When they reproduce, they do so in large numbers, with an extremely high survivability rate for the 20,000 or so eggs a female can lay, adds Brattain. One significant problem with this is the highly toxic secretions they deliver from sacs on their shoulders that often prove quickly fatal to dogs who tangle with cane toads.

In neighborhoods or on properties infested by cane toads, dogs more than cats are likely to attack them, whether in play or real aggression. When that happens, if a dog bites a toad or gets even a little of the toxic secretion on its tongue, its life is in danger, the experts warn.

Both Toad Busters and SlethReptiles offer a variety of defenses and solutions, including monthly removal services and special fencing — other companies do as well — and Tilford’s company now offers an emergency first aid kit for people with pets living in the vicinity of cane toads. “There’s a video link, all the instructions and an in-depth explanation of how to use the kit — how to treat your dog if it’s bitten a cane toad,” Tilford said.

The kit includes activated charcoal. If the dog has not begun a seizure or slipped into unconsciousness and can be made to lick or ingest the charcoal, it will bind with any toxin and prevent it from getting into the dog’s system.

“There are steps you take that can save the dog’s life,” she said. “First, immediately wipe out the dog’s mouth with a damp or wet paper towels or rags. That will get out as much toxin as possible. Don’t re-wipe with the same rag or towel. Try to get the dog to lick or swallow charcoal, but if you can’t, don’t spend time.

“Most importantly,” she added, “get hold of your emergency vet. Already know where to go in an emergency. Have the number on the refrigerator or someplace. The amount of time it takes to get there, that matters. Not having to scroll through your phone to find it will help.”

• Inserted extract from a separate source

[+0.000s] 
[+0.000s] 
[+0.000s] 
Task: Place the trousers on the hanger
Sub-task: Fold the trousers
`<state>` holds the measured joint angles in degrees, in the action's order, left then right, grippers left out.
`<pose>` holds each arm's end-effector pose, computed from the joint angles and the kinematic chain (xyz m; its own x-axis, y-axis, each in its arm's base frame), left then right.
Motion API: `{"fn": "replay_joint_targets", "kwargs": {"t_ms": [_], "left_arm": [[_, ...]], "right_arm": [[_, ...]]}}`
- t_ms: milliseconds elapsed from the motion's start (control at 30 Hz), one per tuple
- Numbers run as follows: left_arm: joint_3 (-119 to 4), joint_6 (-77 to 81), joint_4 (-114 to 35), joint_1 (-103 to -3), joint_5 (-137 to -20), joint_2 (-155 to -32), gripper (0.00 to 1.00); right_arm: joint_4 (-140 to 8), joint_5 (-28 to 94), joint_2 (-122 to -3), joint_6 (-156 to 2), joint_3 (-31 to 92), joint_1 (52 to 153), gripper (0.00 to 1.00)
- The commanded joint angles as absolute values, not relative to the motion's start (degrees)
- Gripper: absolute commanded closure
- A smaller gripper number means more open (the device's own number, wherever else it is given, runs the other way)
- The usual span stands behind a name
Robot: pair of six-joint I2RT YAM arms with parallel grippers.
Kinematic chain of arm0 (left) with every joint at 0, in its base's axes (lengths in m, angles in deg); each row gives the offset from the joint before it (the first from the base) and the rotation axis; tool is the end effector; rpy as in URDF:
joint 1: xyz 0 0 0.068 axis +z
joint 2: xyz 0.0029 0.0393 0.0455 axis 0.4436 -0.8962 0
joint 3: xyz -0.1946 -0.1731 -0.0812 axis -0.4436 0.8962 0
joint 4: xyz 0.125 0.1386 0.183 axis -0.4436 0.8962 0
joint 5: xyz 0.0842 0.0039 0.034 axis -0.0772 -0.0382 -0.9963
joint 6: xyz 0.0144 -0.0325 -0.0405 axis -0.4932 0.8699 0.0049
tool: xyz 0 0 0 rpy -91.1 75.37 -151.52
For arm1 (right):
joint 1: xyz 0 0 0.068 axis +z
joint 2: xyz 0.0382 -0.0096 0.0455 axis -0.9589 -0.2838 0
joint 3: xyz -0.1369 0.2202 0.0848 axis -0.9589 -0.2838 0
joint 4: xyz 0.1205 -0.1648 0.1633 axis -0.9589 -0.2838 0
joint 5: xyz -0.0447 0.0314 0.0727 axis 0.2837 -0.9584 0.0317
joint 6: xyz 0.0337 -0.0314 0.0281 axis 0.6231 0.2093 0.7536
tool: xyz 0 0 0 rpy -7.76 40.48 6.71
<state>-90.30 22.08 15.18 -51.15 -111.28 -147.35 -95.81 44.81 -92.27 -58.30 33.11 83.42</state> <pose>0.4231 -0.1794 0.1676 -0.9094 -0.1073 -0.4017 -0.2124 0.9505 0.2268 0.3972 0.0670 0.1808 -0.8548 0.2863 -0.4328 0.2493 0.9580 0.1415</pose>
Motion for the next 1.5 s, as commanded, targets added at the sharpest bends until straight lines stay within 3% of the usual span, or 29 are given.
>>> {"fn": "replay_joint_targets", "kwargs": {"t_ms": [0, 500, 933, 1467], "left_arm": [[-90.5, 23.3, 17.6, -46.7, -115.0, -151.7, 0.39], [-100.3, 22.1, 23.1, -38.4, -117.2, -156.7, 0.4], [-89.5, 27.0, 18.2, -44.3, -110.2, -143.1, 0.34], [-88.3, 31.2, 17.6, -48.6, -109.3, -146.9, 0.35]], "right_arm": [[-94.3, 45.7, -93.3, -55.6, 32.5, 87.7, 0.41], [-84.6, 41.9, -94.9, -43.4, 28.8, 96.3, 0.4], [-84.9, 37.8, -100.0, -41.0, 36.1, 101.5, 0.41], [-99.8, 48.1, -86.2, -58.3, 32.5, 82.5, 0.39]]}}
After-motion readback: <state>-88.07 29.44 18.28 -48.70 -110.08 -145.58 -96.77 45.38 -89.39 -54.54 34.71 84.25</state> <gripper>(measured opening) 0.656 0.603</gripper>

The cane toad problem is not provincial or parochial. Tilford and her boyfriend, Fabio Takakuwa, will be traveling to Australia soon to help with a cane toad problem there, and they’re doing the same thing in Hawaii and a couple of Caribbean locations. But the predominant work is here.

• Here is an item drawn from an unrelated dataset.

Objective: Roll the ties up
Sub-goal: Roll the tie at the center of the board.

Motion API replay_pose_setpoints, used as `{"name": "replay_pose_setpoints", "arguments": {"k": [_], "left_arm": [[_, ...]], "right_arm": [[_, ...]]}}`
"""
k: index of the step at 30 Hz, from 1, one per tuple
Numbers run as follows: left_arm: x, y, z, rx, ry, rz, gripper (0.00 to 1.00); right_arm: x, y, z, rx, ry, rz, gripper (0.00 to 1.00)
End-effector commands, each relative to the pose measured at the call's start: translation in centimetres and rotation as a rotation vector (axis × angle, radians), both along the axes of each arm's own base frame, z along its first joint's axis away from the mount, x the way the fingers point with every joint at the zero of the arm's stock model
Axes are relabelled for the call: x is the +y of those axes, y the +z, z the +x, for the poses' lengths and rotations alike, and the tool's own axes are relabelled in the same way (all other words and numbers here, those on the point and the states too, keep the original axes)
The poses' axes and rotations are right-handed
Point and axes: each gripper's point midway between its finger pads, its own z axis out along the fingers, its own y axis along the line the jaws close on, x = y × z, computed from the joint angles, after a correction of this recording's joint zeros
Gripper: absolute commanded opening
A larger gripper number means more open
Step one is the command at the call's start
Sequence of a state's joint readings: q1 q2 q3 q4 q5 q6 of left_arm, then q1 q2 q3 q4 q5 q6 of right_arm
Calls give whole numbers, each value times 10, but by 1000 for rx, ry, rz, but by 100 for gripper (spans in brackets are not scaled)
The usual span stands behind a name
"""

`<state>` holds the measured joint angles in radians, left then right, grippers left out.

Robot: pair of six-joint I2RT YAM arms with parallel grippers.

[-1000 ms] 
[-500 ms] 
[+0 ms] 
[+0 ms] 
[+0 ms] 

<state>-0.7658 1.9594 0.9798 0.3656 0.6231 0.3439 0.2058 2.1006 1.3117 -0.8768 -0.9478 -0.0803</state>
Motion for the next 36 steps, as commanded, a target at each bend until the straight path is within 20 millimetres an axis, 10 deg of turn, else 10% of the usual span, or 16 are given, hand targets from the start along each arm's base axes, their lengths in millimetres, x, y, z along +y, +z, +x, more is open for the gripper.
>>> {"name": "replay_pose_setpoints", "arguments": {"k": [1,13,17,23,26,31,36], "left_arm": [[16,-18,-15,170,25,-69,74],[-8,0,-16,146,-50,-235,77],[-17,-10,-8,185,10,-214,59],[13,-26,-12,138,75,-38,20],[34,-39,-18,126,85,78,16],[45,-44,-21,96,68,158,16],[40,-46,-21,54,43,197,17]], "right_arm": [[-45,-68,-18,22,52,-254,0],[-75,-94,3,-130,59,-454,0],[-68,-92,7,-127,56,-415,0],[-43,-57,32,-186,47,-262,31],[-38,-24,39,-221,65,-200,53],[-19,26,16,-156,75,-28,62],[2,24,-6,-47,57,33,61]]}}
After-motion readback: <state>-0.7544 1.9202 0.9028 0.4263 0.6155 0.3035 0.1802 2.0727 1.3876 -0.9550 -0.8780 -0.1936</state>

“The largest numbers I see here are between Boca Raton and West Palm Beach,” she said, “but they’re moving up the state and beyond. We’ve had calls from Jacksonville and Alabama. They’ve made it to Orlando.”

For residents destroying cane toads themselves, it’s important not to mistake the native southern toad for a cane toad, Brattain said. The southern toad only reaches a size of about 3 inches, and he describes it as “a tan or light brown with little circle markings on it.” The cane toad, on the other hand, is significantly bigger when it’s mature. “The females are a golden-yellow-green in color, and the males’ backs are completely black with green spots.” On its shoulders are two small glands that secrete a chalky-looking substance.

Where cane toads exist, they now exist in greater numbers than the native toads. “In one night, one house and property, we can collect from just one to as many as 50 of them,” Brattain said. “On golf courses, you can get 300 to 400 a night, and I was told that Bonita Bay, in one night, removed more than 1,500 from their golf course.”